● **What needs to be done**
The listing that follows should be copied in full and exactly, with no pictures.

::::

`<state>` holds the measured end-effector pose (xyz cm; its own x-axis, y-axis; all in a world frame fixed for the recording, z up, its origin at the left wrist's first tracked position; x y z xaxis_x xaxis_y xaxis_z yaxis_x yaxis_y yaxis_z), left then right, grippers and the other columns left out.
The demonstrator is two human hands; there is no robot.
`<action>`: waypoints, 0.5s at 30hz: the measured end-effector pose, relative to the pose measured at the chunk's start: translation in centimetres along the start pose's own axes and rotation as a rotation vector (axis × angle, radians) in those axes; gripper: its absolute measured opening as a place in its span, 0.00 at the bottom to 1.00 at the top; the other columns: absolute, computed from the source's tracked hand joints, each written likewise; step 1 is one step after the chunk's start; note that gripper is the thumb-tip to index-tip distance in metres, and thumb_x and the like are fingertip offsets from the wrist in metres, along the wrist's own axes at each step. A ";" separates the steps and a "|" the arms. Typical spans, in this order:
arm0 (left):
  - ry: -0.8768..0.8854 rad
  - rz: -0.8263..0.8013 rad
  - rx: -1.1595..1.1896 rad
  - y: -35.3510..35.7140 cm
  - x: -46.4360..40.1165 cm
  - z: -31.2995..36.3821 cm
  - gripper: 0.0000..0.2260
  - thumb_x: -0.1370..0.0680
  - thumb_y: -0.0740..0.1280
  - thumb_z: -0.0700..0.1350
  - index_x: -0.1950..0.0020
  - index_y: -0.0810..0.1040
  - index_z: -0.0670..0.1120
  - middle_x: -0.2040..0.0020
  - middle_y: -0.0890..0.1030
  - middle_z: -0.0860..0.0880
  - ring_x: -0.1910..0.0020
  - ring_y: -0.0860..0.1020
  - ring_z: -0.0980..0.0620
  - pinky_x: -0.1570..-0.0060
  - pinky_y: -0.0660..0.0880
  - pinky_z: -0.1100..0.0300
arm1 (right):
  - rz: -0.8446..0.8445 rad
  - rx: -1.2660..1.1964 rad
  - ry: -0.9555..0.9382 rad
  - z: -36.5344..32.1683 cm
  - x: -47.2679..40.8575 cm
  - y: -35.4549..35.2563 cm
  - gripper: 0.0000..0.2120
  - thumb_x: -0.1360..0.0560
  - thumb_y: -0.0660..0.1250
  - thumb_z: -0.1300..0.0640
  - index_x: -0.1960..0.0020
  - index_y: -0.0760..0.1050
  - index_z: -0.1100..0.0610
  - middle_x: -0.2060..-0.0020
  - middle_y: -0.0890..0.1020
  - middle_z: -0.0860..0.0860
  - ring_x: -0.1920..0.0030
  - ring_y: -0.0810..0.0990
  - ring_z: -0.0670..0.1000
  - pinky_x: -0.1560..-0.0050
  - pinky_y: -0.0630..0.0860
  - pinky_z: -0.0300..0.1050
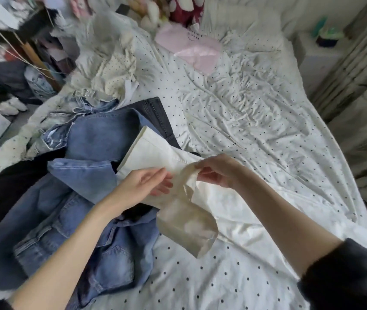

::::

● **Response for this exercise**
`<state>` holds the measured end-effector pose (xyz cm; its own x-axis, y-axis; all in a world frame fixed for the recording, z up, its origin at the left wrist's first tracked position; x y z xaxis_x xaxis_y xaxis_z yaxis_x yaxis_y yaxis_z), left then right, grippers and the other columns left out.
The demonstrator is two human hands; there is no robot.
`<action>`: waypoints, 0.5s at 30hz: the measured end-effector pose, relative to the pose measured at the chunk's start: translation in centimetres along the start pose's own axes and rotation as a rotation vector (axis × angle, radians) in those axes; gripper: its absolute measured opening as a place in its span, 0.00 at the bottom to 1.00 at the top; the other columns: absolute, computed from the source's tracked hand joints, each written likewise; step 1 is one step after the chunk's start; note that gripper is the thumb-tip to index-tip distance in metres, and thumb_x and the like are fingertip offsets from the wrist in metres, along the wrist's own axes at each step. A ";" separates the steps and a "|" the arms. Typical spans, in this order:
arm0 (left):
  - ry: -0.8768..0.8854 rad
  - rz: -0.8263..0.8013 rad
  - rx: -1.1595..1.1896 rad
  - y: -35.3510..35.7140 cm
  - x: -46.4360..40.1165 cm
  - z: -31.2995..36.3821 cm
  - gripper: 0.0000..0.2260
  - thumb_x: -0.1370..0.0680
  - thumb_y: -0.0740..0.1280
  - thumb_z: -0.0700..0.1350
  - index_x: -0.1950..0.0020
  - index_y: -0.0810..0.1040
  - index_z: -0.0670..0.1120
  - middle_x: -0.2040..0.0020
  - middle_y: -0.0890..0.1030
  - middle_z: -0.0860..0.0880
  - ring_x: -0.1910..0.0020
  - ring_y: -0.0860..0.1020
  - ring_z: -0.0980..0.0620
  - pinky_x: -0.1570..-0.0060
  - pinky_y: -0.0660..0.0880
  - pinky_z: -0.1100..0.0300
arm1 (right):
  - rz: -0.8446..0.8445 rad
  - rx: -1.2660..1.1964 rad
  - ry: -0.9555..0.9382 rad
  - z: -36.5344..32.1683 cm
  - x: -47.2679..40.8575 cm
  - y: -35.4549..35.2563 cm
  - gripper: 0.0000..0.2120
  - thumb_x: -0.1360..0.0560
  - thumb_y: -0.0660..0.1250
  - thumb_z: -0.1300..0.0640
  - index_x: -0.1960..0.0020
  - index_y: -0.0760..0.1050
  - index_z: -0.1100..0.0610
  - middle_x: -0.2060..-0.0020
  - middle_y: -0.0890..0.1020
  - middle_z: -0.0860..0.0860
  - ring_x: -0.1920..0.0030
  - ring_y: -0.0810..0.0990
  - ring_z: -0.0670..0.1000
  - pinky_x: -0.1560..-0.0050
  - pinky_y: -0.0630..0.0860
  - pinky_z: -0.0300..0.1050

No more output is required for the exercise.